* _Data for this task_
=== Section Start ===
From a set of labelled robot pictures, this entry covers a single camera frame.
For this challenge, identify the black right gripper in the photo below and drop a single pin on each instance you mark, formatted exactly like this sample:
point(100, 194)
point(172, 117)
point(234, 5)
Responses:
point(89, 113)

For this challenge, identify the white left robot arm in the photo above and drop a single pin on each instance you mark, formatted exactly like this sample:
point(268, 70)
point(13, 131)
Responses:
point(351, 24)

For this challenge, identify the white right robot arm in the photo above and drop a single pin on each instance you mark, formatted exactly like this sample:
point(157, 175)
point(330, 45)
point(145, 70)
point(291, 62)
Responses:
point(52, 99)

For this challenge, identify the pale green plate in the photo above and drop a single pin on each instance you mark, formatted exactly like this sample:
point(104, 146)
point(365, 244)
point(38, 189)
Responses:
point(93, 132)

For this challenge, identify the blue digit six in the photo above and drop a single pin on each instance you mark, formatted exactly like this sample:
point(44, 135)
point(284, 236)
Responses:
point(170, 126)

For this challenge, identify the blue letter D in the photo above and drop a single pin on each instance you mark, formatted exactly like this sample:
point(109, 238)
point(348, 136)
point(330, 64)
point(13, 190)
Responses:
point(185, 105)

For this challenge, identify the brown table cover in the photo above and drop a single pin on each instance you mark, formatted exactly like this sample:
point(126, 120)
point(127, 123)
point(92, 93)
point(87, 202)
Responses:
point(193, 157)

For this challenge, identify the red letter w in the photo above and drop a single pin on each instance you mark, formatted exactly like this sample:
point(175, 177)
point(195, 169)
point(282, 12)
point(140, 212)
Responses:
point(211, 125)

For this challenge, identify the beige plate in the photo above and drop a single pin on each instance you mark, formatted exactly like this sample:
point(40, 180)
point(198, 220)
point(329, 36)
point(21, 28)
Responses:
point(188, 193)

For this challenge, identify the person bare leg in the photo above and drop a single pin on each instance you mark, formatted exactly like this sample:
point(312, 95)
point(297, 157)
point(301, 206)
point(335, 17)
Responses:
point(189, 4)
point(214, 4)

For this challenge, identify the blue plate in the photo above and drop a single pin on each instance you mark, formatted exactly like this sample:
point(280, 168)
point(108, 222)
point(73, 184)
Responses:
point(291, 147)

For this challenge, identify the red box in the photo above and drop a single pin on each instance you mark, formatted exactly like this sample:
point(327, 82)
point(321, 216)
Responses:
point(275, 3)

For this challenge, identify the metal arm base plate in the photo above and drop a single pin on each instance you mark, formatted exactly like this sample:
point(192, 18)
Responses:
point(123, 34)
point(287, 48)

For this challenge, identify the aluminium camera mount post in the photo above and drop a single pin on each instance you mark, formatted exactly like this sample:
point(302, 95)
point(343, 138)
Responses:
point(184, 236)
=== Section End ===
* _Exercise prompt_
Which lines in the records contain the word "blue"? Copy each one.

* _Task answer_
For this challenge, identify the blue digit six in the photo above and drop a single pin on each instance you mark, formatted exactly like this sample:
For this challenge, identify the blue letter D in the photo above and drop a single pin on each instance you mark, formatted exactly like this sample:
For this challenge, identify the blue plate in the photo above and drop a single pin on each instance you mark, formatted exactly like this sample:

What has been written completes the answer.